Top of DATA SHOWN
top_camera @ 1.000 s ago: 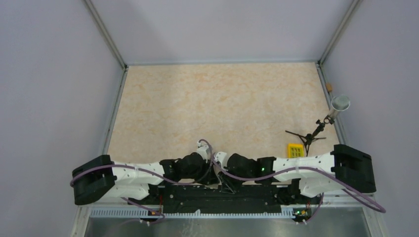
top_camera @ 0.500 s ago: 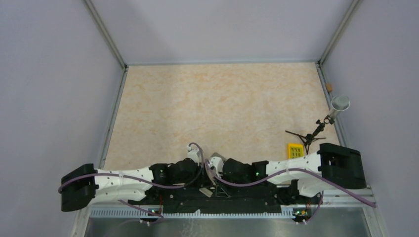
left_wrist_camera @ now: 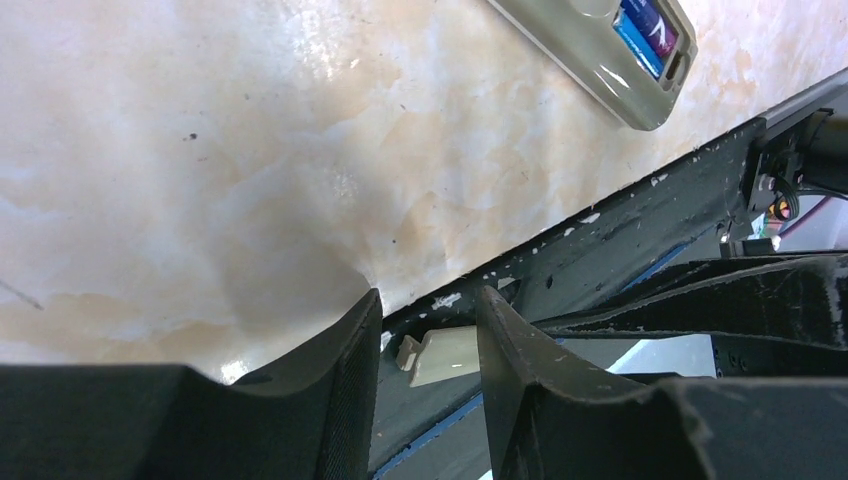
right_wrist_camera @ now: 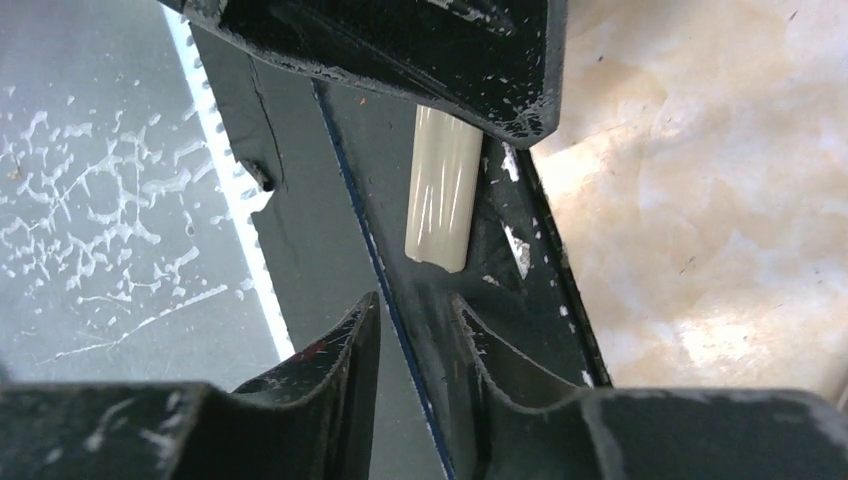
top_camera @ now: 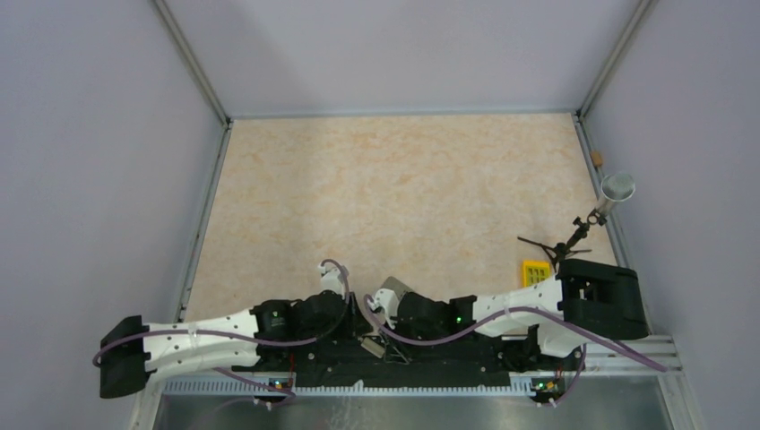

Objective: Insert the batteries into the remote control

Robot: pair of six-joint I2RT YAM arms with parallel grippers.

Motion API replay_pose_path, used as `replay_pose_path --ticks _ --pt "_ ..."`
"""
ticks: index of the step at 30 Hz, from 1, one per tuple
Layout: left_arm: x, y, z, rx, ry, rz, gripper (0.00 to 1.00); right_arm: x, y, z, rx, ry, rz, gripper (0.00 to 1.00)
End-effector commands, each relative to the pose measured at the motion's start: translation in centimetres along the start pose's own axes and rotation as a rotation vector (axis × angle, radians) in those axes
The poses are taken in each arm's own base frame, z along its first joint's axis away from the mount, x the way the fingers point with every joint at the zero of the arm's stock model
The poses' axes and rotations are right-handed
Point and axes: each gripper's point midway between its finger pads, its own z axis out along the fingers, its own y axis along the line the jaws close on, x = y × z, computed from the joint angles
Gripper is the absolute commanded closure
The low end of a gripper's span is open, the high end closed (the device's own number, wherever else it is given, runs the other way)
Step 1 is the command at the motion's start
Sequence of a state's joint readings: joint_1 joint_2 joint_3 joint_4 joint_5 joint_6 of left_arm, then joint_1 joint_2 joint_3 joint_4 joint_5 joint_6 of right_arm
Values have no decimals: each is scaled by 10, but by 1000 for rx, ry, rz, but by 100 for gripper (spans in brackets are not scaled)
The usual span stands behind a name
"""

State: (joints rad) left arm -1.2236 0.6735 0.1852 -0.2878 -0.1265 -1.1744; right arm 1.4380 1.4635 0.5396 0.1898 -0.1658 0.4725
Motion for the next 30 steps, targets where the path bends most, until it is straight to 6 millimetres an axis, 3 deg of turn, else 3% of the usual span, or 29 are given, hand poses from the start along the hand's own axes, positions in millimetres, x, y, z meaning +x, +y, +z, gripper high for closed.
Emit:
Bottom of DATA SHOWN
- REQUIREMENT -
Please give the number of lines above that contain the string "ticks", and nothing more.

- EXERCISE SOLUTION -
2